§ Assignment: From the first line of the records through the line containing "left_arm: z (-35", retype every line exactly and nothing else.

§ Data to examine:
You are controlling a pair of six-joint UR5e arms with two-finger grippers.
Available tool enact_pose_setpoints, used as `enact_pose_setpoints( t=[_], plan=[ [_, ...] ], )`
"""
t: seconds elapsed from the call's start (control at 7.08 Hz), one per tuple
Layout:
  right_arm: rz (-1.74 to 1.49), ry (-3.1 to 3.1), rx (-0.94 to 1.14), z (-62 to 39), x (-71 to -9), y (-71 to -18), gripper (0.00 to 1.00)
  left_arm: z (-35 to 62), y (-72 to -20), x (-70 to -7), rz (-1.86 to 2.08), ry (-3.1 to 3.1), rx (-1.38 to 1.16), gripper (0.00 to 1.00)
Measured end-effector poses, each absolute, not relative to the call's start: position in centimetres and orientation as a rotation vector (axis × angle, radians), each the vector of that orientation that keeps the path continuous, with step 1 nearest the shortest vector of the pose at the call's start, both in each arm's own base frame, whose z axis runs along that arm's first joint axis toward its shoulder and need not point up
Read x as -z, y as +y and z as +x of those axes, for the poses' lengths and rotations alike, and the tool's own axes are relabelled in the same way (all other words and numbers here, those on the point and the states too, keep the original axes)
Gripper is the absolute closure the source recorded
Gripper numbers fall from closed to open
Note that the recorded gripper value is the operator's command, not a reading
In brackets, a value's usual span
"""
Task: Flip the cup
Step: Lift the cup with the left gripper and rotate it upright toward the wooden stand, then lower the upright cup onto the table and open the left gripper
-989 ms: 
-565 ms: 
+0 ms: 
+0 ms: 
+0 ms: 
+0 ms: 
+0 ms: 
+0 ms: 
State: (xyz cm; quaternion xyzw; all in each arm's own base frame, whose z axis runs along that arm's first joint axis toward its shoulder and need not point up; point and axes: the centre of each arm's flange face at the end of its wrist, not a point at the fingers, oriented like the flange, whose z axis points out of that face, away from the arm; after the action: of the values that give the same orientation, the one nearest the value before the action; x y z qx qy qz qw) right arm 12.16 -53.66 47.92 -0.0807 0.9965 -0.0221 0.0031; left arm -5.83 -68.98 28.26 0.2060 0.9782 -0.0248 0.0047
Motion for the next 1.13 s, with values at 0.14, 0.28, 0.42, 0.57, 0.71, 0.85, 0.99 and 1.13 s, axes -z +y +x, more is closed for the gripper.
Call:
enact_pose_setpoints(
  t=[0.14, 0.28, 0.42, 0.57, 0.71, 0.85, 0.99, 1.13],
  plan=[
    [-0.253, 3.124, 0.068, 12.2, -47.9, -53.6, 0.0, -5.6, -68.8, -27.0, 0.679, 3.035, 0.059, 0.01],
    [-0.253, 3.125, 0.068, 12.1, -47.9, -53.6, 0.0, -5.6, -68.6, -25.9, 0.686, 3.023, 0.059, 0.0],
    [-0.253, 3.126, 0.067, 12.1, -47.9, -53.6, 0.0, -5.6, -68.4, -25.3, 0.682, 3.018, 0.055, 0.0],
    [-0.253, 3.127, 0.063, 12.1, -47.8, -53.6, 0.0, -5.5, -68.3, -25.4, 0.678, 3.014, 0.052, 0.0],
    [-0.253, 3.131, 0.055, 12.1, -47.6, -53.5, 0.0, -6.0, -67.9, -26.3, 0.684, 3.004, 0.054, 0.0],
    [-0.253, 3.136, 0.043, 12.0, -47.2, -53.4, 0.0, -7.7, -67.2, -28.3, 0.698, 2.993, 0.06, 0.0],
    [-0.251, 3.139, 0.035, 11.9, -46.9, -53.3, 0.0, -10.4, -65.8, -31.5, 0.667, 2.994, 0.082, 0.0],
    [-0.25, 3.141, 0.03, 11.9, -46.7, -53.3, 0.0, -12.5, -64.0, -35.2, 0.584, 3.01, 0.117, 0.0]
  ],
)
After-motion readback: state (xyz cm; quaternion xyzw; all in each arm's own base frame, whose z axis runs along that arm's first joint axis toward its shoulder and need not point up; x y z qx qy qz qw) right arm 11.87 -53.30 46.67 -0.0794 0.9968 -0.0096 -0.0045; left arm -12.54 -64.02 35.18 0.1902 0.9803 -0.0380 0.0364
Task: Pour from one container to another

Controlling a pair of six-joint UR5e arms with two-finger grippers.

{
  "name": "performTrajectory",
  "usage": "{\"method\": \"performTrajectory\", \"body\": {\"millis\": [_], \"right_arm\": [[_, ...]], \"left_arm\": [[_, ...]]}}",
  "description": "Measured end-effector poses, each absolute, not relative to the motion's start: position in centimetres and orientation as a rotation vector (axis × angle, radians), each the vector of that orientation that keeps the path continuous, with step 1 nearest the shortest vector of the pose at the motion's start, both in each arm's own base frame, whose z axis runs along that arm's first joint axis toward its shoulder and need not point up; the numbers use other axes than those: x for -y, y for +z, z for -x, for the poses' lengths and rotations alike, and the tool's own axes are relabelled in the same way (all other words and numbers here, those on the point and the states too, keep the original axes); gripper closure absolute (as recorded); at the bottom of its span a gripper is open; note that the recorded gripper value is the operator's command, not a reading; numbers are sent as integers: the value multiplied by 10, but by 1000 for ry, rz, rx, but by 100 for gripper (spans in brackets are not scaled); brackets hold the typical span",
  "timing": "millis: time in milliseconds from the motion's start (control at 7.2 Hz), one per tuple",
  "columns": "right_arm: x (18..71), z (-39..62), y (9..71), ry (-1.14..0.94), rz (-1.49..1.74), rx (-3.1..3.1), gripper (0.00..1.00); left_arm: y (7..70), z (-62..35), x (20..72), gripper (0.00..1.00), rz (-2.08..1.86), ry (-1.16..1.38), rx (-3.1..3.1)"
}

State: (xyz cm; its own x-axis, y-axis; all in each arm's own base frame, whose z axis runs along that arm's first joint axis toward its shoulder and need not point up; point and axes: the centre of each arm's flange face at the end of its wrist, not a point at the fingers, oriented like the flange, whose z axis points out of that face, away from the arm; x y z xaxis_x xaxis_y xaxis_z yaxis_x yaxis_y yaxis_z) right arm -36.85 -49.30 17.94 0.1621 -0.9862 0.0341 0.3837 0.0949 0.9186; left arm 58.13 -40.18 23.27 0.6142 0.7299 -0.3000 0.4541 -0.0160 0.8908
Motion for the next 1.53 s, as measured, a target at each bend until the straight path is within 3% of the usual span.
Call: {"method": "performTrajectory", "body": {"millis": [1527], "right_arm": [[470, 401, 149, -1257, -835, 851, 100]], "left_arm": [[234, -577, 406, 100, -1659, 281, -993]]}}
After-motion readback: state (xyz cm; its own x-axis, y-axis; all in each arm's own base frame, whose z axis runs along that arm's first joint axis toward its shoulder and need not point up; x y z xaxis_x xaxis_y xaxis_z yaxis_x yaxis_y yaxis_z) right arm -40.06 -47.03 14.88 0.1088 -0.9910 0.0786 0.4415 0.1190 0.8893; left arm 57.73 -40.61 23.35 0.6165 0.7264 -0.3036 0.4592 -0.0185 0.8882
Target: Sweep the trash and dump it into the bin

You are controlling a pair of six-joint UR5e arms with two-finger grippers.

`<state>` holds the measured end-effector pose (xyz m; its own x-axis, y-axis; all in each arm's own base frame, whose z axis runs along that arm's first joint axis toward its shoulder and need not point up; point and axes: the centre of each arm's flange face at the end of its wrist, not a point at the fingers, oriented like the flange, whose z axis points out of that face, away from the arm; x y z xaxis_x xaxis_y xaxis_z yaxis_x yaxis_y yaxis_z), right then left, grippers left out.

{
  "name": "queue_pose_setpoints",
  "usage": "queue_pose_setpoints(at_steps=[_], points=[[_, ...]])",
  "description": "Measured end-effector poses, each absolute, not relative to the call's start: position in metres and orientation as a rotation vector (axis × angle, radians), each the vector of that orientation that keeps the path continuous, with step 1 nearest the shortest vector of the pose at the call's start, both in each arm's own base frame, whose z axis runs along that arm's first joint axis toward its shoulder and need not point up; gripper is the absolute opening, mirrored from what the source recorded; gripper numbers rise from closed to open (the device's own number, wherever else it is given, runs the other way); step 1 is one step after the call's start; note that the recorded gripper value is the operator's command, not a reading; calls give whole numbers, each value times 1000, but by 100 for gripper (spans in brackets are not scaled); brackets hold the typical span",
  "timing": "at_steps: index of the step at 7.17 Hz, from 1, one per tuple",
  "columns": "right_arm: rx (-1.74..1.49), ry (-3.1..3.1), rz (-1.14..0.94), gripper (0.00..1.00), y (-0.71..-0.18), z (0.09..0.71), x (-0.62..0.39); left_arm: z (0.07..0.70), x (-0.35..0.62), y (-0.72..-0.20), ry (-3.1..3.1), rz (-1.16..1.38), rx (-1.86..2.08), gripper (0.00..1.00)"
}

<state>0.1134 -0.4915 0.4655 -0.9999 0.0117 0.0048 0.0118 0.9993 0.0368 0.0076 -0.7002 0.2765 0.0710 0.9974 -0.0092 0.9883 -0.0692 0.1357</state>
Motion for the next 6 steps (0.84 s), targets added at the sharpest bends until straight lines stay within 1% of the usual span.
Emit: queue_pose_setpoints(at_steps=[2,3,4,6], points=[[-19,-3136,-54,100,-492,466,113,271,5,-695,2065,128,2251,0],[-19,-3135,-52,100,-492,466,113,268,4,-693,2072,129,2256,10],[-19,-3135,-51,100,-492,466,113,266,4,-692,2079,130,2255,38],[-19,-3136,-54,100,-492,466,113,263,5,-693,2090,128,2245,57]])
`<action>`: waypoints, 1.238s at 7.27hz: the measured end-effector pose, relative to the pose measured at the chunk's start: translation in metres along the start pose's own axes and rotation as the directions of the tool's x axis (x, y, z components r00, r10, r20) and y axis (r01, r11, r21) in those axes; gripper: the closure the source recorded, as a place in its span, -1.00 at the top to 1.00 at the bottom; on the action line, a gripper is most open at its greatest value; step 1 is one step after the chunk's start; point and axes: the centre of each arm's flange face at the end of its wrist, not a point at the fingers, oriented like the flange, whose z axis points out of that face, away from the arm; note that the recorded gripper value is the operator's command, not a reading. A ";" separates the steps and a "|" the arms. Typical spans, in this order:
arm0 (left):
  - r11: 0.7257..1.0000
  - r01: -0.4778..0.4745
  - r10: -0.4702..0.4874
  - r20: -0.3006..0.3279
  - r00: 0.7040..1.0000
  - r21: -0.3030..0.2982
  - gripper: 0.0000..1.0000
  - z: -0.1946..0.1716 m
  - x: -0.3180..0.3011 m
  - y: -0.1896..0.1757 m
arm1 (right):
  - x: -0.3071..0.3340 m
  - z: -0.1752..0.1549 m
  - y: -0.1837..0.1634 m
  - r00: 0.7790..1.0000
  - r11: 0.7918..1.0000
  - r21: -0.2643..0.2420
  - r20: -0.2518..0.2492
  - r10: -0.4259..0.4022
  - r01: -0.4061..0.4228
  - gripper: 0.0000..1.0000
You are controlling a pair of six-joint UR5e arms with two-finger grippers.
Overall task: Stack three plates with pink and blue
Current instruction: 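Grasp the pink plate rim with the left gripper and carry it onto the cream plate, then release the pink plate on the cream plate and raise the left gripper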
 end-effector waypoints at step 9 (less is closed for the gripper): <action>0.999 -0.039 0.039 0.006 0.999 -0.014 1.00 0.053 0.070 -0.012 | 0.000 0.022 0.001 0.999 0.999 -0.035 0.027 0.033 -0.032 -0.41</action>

§ Solved exercise:
You are controlling a pair of six-joint UR5e arms with two-finger grippers.
Available tool enact_pose_setpoints, used as `enact_pose_setpoints( t=[_], plan=[ [_, ...] ], )`
"""
t: seconds elapsed from the call's start (control at 7.08 Hz), one per tuple
Layout:
  right_arm: rz (-1.74 to 1.49), ry (-3.1 to 3.1), rx (-0.94 to 1.14), z (-62 to 39), x (-71 to -9), y (-71 to -18), gripper (0.00 to 1.00)
  left_arm: z (-35 to 62), y (-72 to -20), x (-70 to -7), rz (-1.86 to 2.08), ry (-3.1 to 3.1), rx (-1.38 to 1.16), gripper (0.00 to 1.00)

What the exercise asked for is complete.